I have to disagree. First of all, I do not think the ideas are "great ideas". By the time a 250mm grindstone has worn below the 180mm diameter (not circumference) range, using it will create a substantial hollow grind on the tool being ground. I would expect a professional knife shop to switch a 250mm grinding wheel at or before 200mm to prevent the hollow grind from becoming excessive.

When I first got my T4, I put the six inch (150 mm) Norton 46 grit3X wheel from my dry grinder on the T4. It cut very well, but was too small to be practical. I made the next logical step and purchased an eight inch (200mm) 46 grit 3X for the T4. It works like a champ. I would rate it the best coarse wheel I have ever used on a Tormek, faster cutting than either the CBN or diamond wheels.
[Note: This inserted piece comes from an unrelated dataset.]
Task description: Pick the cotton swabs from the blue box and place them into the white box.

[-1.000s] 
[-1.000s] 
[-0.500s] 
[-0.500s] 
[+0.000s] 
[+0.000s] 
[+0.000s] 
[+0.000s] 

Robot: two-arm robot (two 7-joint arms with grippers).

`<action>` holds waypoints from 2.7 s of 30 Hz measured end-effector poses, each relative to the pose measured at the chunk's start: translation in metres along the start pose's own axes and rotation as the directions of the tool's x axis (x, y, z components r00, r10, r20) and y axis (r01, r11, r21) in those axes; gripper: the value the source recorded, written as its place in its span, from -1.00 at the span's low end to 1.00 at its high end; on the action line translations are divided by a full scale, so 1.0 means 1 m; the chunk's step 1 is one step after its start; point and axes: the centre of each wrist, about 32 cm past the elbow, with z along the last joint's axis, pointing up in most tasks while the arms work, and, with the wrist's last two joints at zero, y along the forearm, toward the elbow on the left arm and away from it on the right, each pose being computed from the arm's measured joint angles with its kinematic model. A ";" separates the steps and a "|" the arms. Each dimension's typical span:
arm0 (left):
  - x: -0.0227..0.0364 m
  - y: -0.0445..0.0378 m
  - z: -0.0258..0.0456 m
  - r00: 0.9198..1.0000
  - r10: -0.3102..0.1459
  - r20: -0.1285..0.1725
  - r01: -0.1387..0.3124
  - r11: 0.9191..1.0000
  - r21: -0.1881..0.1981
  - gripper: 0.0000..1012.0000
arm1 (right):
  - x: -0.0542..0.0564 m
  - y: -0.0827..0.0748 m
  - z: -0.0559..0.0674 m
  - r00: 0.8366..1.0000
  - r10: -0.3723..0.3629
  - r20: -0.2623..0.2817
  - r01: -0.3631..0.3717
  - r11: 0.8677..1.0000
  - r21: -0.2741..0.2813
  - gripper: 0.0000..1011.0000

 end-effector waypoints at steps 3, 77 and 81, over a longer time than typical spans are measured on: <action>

Relating to the T3 and T4, I love the T4. I would pass on the T3. The heat radiating zinc top on the T4 (later used on the T8) is a vast improvement over the T3. In my opinion, a new Bushcraft Edition T4 is the best deal going for a Tormek. In addition to the SG200 and SJ200, the T4 works with the Tormek DWF-200 600 grit and DWC-200 360 grit diamond wheels. For my money, Tormek's new diamond wheels have eliminated the need for the SB, not made in 200mm size. I also have an eight inch 180 grit CBN wheel which works very well wet or dry with the T4. I could also get an 80 grit CBN wheel. The T4 has quite a selection of useful grinding wheels.

I have not known of a case where someone purchased a T4 as a "starter Tormek" and actually " "upgraded" to a larger model. The fifty percent duty nonsense is not a real constraint in the real world.
If you calculate the Surface Feet per Minute with the T4 and T8, the higher RPM T4 motor cancels out the larger circumference.

I cannot speak from experience with a busy commercial professional sharpening business. If the truth is told, I doubt if even two percent of us will ever need that. I also doubt if many of the buyers of heavy duty large trucks really need them. A well equipped T4 is certainly up to the task for the great majority of us. It also has the benefit of being more easily portable.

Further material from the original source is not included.